The concept was honed by a sociologist named Pierre Bourdieu. Claudio Colaguori, another sociologist studying the subject, describes symbolic violence as “hidden structures that reproduce and maintain social domination in covert ways” and the “subdued expression of power that is normally and regularly oppressing in a mode of violence.”

It is by way of this covert symbolic violence that we all fall into the trap of doing harm to others. We may never want to hit another, if not out of self defense, but we can exact worse blows to another’s ego or feelings if we so desire. We can attack someone from the inside almost as easily as from without.

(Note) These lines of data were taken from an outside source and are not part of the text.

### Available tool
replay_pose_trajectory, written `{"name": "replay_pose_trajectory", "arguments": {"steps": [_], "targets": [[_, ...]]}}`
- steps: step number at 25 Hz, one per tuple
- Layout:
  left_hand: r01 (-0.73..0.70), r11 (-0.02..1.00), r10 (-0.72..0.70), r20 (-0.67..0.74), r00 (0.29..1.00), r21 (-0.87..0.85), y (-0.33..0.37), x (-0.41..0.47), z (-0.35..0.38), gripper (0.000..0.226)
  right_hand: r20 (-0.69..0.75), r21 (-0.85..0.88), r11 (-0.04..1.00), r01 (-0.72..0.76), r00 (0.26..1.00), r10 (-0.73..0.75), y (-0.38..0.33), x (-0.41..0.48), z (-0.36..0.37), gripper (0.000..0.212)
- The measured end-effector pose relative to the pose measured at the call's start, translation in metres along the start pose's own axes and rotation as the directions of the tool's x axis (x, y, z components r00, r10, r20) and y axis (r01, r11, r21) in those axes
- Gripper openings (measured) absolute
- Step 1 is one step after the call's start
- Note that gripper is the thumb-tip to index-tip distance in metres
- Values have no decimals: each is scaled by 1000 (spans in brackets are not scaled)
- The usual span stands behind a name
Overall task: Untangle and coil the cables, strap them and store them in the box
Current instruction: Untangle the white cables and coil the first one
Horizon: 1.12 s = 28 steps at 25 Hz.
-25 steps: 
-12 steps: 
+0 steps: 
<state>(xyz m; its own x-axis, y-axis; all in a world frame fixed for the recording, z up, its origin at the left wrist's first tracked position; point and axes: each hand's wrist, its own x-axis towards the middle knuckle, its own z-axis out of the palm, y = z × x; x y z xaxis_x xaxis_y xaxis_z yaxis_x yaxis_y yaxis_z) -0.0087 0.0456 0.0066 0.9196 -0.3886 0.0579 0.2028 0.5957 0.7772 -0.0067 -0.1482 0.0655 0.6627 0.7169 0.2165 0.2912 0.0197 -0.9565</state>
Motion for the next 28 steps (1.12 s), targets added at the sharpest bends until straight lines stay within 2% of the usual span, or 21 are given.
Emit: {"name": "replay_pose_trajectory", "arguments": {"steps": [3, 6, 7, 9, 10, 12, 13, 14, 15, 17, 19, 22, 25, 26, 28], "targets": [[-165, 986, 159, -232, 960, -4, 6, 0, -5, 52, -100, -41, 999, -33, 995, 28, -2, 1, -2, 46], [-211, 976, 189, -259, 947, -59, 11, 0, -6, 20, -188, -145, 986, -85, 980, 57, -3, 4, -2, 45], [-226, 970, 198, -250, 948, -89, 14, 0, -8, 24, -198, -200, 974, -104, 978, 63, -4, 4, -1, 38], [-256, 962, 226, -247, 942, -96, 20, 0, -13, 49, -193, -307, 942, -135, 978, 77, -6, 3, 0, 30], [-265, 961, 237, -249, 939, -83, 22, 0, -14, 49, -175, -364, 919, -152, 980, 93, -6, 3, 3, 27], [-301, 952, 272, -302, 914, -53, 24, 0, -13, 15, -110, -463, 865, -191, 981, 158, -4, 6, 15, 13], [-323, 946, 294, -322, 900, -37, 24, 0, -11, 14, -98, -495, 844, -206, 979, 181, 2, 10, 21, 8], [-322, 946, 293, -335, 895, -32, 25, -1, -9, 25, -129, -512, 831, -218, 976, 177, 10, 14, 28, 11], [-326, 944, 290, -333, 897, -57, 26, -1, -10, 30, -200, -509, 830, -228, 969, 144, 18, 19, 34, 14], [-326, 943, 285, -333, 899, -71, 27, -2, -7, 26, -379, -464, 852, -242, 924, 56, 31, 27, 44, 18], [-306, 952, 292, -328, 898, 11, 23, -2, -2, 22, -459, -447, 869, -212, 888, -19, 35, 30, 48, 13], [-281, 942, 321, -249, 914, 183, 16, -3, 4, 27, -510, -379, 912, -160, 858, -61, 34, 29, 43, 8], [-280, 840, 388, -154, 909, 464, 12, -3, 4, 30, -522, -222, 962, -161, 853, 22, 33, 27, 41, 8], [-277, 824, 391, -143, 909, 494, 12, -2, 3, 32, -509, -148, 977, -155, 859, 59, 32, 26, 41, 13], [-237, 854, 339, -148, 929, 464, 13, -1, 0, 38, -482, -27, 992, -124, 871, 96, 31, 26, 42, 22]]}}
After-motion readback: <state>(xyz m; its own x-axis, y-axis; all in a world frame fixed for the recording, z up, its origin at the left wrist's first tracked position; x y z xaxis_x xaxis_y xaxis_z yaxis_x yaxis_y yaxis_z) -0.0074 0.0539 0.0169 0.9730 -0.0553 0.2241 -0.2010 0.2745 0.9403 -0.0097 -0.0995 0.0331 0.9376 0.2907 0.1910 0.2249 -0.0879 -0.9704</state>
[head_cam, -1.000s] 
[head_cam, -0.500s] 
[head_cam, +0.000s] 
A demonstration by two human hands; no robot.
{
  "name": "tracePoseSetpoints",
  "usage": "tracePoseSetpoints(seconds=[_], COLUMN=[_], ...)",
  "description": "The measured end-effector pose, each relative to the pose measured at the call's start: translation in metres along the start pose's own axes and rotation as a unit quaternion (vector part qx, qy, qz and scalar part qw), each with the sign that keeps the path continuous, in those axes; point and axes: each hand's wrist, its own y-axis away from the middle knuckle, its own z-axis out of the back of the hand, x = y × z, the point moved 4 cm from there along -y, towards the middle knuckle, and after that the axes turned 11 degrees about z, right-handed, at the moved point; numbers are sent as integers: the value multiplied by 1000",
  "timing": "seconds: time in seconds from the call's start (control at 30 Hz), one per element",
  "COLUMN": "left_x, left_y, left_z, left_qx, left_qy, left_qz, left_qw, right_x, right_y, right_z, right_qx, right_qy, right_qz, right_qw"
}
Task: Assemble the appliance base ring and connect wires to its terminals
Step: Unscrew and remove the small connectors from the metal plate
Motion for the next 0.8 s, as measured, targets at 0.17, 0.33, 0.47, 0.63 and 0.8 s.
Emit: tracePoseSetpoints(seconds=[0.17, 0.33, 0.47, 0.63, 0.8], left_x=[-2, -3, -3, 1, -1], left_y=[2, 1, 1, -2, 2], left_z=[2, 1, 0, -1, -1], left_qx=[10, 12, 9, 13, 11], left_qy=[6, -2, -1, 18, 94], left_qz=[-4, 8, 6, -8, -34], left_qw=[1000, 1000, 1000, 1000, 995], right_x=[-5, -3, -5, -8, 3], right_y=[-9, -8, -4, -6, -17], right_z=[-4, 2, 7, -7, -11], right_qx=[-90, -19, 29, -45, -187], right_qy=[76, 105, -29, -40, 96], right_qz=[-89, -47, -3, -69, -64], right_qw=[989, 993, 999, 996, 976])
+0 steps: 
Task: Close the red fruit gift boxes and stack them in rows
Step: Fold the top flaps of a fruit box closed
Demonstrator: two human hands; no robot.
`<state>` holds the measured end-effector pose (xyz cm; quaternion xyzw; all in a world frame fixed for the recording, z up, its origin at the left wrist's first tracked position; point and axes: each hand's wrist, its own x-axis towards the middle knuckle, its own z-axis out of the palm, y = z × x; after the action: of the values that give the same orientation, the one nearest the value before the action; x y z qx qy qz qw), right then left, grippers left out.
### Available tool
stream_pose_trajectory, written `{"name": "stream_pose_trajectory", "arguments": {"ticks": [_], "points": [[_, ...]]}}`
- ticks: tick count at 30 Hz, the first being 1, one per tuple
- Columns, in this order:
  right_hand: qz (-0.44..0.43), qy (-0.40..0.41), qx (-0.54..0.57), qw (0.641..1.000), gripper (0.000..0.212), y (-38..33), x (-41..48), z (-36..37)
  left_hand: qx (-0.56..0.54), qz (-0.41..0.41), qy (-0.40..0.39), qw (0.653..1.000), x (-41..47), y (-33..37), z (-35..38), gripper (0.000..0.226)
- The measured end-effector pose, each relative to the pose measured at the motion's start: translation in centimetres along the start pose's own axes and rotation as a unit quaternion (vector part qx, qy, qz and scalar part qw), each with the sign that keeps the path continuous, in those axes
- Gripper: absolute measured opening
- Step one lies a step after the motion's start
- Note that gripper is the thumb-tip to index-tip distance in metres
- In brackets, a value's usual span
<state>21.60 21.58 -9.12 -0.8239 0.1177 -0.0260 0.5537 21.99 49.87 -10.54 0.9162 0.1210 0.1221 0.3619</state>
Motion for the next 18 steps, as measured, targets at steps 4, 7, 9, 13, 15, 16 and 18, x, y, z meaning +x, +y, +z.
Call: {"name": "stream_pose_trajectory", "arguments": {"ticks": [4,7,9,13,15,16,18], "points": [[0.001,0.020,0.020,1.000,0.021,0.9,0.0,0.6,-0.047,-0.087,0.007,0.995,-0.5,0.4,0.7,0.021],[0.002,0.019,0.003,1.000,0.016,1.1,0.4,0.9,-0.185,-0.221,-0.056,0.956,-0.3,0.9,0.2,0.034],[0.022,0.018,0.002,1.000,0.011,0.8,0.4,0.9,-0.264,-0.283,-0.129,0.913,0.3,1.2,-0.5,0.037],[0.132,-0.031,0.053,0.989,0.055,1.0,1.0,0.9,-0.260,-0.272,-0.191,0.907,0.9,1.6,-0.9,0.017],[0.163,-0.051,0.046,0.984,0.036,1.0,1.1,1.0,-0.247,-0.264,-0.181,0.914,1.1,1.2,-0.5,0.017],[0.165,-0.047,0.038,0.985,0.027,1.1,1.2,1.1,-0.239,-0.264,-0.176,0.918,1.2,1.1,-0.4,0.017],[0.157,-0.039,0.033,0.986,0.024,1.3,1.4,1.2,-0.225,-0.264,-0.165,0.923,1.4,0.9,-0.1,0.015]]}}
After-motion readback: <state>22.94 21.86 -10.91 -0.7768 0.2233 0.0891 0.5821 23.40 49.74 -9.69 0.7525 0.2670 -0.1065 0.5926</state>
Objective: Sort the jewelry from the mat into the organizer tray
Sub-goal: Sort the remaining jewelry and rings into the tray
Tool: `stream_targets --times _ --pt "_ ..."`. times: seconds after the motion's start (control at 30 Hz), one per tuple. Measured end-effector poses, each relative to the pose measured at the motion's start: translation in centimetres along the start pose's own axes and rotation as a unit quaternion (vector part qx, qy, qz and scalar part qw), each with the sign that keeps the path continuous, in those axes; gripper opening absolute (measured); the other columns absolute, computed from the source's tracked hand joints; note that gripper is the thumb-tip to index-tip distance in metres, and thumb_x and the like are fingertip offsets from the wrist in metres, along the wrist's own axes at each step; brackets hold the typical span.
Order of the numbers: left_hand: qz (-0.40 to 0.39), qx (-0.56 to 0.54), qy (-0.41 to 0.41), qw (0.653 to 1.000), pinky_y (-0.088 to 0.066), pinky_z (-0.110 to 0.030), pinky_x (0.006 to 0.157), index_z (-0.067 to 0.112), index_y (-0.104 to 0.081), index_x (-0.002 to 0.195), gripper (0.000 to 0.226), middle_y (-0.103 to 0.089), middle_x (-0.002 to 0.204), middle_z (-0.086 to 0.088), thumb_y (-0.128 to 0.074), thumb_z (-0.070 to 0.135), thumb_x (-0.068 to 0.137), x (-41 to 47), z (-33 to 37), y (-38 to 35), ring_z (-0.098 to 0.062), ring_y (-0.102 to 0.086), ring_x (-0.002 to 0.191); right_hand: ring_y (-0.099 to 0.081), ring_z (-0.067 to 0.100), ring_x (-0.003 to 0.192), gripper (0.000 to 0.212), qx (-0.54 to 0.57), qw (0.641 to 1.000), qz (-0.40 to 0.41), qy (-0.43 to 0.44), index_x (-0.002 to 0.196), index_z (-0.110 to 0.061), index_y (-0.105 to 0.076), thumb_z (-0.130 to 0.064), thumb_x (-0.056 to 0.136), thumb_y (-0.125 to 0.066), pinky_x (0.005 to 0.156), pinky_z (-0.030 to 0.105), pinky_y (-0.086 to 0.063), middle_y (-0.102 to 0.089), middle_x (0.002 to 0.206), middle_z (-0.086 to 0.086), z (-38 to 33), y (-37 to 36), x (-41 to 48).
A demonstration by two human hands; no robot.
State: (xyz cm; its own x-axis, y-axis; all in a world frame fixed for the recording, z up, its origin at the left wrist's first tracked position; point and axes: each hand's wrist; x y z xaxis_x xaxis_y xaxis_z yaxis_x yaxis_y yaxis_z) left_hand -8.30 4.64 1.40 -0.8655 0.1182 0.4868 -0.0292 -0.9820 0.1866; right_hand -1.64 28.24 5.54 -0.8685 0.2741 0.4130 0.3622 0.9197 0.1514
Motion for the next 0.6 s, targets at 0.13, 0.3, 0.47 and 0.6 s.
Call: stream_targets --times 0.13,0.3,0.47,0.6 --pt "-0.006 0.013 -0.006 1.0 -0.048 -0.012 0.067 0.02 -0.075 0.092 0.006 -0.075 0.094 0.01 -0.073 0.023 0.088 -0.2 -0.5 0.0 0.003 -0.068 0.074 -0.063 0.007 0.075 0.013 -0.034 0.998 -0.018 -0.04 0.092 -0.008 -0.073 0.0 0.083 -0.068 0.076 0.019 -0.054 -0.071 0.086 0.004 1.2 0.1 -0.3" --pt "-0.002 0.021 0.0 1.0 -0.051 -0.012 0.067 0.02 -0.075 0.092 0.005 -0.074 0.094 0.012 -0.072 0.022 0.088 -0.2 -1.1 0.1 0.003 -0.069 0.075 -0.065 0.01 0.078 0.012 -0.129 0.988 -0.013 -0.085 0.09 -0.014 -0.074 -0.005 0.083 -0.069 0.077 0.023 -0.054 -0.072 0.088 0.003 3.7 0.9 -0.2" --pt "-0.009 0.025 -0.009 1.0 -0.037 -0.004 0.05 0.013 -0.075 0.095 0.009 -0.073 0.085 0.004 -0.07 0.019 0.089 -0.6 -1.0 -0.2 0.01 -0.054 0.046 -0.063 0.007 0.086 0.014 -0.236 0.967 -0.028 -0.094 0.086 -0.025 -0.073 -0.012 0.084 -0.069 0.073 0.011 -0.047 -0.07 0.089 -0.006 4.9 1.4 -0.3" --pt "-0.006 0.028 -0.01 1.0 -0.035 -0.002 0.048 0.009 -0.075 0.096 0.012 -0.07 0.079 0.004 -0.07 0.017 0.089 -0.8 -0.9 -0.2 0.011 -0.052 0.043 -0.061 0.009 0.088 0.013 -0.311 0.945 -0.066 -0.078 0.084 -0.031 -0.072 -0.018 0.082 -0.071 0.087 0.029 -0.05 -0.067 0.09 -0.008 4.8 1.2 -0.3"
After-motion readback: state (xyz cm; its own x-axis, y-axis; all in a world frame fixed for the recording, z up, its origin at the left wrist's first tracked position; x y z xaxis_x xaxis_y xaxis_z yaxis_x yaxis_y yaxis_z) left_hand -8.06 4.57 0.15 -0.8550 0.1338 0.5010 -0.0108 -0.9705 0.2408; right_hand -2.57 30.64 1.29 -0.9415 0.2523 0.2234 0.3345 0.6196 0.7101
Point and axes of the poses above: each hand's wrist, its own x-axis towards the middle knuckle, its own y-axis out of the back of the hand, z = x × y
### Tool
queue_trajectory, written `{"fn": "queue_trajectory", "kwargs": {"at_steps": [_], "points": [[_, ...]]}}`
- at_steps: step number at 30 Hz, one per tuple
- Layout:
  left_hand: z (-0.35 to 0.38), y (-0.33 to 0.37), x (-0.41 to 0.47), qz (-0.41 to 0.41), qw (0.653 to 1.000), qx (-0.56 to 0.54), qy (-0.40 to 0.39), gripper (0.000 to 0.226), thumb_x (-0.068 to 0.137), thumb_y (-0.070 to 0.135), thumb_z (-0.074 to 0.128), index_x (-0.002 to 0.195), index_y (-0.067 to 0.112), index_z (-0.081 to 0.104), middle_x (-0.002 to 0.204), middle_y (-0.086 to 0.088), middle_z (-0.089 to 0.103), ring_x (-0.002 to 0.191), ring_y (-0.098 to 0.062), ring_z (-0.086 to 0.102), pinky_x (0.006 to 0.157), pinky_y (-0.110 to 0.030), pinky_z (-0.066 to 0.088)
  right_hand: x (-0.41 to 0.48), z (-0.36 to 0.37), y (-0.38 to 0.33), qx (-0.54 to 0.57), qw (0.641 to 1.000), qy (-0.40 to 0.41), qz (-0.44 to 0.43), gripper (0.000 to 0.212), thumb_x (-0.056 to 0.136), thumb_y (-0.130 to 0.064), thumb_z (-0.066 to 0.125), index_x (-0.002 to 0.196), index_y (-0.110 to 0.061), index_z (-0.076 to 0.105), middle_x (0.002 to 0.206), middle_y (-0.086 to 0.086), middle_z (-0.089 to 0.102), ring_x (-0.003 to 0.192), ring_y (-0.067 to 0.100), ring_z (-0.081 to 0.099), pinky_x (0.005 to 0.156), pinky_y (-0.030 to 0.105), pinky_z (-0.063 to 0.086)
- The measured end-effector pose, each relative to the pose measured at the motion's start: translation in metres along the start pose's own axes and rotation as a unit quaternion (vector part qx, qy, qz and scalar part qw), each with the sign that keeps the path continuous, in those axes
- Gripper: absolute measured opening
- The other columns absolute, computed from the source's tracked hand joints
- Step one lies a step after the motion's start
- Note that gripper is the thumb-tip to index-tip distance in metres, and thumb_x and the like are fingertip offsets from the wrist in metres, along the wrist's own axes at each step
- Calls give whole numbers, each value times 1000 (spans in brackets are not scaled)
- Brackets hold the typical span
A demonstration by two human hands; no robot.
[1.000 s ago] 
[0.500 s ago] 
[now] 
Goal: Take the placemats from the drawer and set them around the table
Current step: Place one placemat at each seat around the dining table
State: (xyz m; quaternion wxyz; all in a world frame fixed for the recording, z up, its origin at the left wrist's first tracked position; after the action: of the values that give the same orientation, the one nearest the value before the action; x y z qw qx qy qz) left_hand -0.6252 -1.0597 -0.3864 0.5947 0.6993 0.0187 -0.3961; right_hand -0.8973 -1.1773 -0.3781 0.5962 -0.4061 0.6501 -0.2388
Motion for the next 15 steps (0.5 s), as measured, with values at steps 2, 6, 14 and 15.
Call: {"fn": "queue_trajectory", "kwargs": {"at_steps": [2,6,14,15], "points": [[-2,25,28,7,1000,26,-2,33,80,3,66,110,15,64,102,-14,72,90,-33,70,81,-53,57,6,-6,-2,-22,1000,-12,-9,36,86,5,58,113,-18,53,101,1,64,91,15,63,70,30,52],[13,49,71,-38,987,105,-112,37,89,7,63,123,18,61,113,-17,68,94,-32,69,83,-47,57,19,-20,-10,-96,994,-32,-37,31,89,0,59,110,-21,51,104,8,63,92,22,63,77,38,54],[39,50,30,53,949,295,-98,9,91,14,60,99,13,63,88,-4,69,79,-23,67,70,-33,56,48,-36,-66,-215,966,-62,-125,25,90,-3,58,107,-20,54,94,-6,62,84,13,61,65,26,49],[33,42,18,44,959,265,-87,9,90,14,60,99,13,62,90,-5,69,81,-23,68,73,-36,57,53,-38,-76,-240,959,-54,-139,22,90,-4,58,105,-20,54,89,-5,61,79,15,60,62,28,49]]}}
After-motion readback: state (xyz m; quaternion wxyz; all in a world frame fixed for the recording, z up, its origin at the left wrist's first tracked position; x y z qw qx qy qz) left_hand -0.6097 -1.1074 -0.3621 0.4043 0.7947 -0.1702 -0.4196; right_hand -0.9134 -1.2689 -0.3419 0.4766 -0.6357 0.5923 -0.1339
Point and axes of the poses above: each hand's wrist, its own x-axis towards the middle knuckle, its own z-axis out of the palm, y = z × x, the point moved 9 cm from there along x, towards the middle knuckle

Think local: an instance of symbolic violence was the outcome of the November 6  Morning Ex, which left a great deal of the student body in a wounded state. No one said anything purposefully ignorant during the MX, and the intentions were benevolent, but the energy put out on that stage was received by people as traumatic energy — a form of soft violence.

Think global: Rebeca Solnit wrote a phenomenal essay on “Climate Change as Violence” in which she argues that the symbolic violence exacted in the international community by anthropogenic climate change is real and dangerous.

Think personal: we inflict violence on one another emotionally by simply being unkind to one another. Violence is waged upon students when we are taught curriculum which does not give voice to all possible participants in history or all possible perspectives on a subject — when we are kept in the dark. We exact violence one another when we stay on the “moving walkway” of sexism or racism and participate in the associated violent social systems.

However, I believe that we are all good people here, we all have at least one empathetic bone in our bodies, and as long as we have a problem with concrete violence, it only makes sense for us to be aware and against acts of symbolic violence.

Thus, we must shed our ignorance on the subject of symbolic violence integrated in and stemming from our social systems and social interactions and present in our homes and our school. I don’t think that we have yet. We are all too readily content to believe that we are peaceful people because we don’t hit one another and are not huge proponents of maliciousness and physical violence.

But violence is more than just that. It is a living breathing beast — an and iceberg of which we only see the tip, for that is all we want to see — and in order to truly diminish violence in our community we must recognize the full spectrum of violence in our communities. Only then can we begin our journey towards peaceful resolutions and let our humanity win out.